Police : une "tolérance zéro" vis-à-vis du racisme, assure Christophe Castaner

Police : une "tolérance zéro" vis-à-vis du racisme, assure Christophe Castaner
Le ministre de l'Intérieur, Christophe Castaner, le 27 mai 2020.

, publié le lundi 08 juin 2020 à 17h35

Au cours d'un point presse, le ministre de l'Intérieur s'est exprimé sur les sujets brûlants auquel fait face la police, concernant le racisme et les méthodes d'interpellation.

Une "tolérance zéro contre le racisme chez les forces de l'ordre". C'est ce qu'a annoncé, lundi 8 juin, le ministre de l'Intérieur Christophe Castaner, assurant que la suspension sera "systématiquement envisagée pour chaque soupçon avéré" en la matière.


"Aucun raciste ne peut porter dignement l'uniforme de policier ou de gendarme (...) Aussi, j'ai demandé à ce qu'une suspension soit systématiquement envisagée pour chaque soupçon avéré d'actes ou de propos racistes", a-t-il ajouté, au cours d'une conférence de presse.
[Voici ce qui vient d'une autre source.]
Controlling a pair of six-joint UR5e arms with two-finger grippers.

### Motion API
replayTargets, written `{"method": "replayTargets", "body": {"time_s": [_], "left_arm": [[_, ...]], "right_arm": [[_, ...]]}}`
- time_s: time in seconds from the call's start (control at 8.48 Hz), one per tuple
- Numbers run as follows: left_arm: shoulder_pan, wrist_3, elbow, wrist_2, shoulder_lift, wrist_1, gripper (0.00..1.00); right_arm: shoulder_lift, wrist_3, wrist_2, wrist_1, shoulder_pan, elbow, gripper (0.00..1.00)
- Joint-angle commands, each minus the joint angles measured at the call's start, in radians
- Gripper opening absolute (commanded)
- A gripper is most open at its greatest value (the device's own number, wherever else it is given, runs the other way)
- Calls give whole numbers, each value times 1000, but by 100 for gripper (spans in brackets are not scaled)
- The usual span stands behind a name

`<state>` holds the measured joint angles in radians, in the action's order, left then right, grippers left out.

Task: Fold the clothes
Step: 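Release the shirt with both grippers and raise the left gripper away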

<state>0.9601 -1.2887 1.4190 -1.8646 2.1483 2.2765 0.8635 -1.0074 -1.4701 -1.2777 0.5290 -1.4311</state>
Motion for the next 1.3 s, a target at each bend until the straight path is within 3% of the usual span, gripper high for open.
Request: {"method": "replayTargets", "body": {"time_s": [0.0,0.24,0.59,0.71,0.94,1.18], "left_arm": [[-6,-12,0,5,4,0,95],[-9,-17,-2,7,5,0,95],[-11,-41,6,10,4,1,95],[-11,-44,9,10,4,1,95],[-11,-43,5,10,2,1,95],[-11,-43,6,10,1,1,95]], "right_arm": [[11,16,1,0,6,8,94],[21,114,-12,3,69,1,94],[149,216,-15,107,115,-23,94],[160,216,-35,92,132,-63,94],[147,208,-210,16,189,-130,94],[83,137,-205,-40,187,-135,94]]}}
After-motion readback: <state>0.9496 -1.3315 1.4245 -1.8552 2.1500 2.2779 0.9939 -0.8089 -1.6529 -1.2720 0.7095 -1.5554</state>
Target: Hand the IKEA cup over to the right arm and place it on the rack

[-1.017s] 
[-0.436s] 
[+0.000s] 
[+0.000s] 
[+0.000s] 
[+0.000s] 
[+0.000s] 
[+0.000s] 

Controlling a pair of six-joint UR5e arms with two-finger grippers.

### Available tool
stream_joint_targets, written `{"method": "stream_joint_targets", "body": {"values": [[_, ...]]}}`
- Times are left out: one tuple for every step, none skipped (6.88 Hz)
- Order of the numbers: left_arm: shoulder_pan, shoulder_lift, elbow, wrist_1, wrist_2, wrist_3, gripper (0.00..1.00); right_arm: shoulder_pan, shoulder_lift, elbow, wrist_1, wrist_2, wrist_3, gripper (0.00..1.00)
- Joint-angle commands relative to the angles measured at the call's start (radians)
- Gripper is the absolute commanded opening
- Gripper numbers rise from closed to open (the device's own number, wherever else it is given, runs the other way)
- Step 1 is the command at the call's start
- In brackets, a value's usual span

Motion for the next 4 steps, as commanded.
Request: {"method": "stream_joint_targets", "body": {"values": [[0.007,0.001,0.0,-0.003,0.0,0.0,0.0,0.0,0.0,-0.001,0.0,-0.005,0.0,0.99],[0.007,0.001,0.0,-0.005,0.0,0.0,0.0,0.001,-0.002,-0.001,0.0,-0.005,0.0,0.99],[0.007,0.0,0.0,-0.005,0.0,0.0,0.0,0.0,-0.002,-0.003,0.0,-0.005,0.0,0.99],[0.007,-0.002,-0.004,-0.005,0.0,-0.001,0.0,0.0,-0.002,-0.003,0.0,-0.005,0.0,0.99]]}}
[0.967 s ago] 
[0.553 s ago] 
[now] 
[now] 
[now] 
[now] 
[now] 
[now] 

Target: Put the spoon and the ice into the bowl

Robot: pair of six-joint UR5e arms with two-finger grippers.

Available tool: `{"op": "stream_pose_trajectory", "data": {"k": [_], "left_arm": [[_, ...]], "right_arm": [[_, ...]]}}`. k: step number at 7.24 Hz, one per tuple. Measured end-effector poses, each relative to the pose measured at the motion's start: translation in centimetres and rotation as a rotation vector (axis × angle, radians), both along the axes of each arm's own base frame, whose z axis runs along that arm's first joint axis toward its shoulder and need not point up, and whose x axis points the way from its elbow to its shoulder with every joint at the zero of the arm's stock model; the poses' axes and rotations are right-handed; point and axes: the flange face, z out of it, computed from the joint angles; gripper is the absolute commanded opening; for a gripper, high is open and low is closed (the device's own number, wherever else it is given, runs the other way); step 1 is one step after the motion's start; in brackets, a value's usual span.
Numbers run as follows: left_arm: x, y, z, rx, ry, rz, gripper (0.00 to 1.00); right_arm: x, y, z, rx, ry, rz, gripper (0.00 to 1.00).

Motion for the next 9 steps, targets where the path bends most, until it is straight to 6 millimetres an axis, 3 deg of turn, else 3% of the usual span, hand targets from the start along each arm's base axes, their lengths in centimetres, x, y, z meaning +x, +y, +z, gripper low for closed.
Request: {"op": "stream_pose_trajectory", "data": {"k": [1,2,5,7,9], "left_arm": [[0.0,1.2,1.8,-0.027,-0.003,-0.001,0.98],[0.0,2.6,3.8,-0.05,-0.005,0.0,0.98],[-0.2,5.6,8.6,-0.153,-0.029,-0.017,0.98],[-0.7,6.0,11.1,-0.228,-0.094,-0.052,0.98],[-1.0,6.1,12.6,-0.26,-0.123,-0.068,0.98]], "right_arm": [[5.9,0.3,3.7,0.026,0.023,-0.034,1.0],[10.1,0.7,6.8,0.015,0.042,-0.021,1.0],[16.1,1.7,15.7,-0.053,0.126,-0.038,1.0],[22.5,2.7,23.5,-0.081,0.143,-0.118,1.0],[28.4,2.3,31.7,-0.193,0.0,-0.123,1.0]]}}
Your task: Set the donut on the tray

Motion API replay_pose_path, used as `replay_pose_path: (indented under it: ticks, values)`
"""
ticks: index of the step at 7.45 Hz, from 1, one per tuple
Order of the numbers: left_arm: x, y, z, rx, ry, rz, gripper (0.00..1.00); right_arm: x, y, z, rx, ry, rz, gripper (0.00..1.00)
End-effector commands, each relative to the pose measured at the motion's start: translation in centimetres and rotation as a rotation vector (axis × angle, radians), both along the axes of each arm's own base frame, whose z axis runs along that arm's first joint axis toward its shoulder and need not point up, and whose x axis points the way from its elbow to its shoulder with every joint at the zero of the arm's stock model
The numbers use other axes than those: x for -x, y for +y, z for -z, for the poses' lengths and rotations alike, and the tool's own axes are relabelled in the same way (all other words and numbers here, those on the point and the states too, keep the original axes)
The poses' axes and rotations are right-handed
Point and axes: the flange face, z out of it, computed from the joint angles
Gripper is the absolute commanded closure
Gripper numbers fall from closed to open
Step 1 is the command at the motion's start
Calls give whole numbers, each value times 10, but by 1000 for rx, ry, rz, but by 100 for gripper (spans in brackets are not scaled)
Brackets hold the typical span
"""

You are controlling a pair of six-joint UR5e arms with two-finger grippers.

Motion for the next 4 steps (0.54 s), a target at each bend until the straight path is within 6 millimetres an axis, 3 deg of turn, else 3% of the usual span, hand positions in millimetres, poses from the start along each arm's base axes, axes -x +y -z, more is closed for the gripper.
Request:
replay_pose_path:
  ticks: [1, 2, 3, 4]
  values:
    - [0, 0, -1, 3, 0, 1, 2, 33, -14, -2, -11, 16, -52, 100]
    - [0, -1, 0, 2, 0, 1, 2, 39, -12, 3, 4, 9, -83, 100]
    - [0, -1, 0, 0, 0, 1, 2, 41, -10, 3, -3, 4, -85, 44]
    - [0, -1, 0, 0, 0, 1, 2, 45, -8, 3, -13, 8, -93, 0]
Il s'est également dit "troublé" par les "témoignages" autour de l'arrestation à Bondy (Seine-Saint-Denis), le 25 mai, du jeune Gabriel, 14 ans, qui accuse les policiers de l'avoir frappé en le blessant gravement à l'oeil.

L'affaire Gabriel "a marqué de nombreux Français", a déclaré Christophe Castaner.

"Je suis moi-même troublé par les témoignages que j'entends", a-t-il ajouté. "La lumière sera faite et les déclarations des policiers sont en ce moment confrontées aux expertises médicales".

Enfin, la méthode d'interpellation policière controversée de la "prise par le cou, dite de l'étranglement sera abandonnée", a annoncé le ministre de l'Intérieur. "Elle ne sera plus enseignée dans les écoles de police et de gendarmerie. C'est une méthode qui comportait des dangers", a ajouté le ministre. Il a aussi annoncé une réforme "en profondeur des inspections du ministère de l'Intérieur", pour "plus d'indépendance".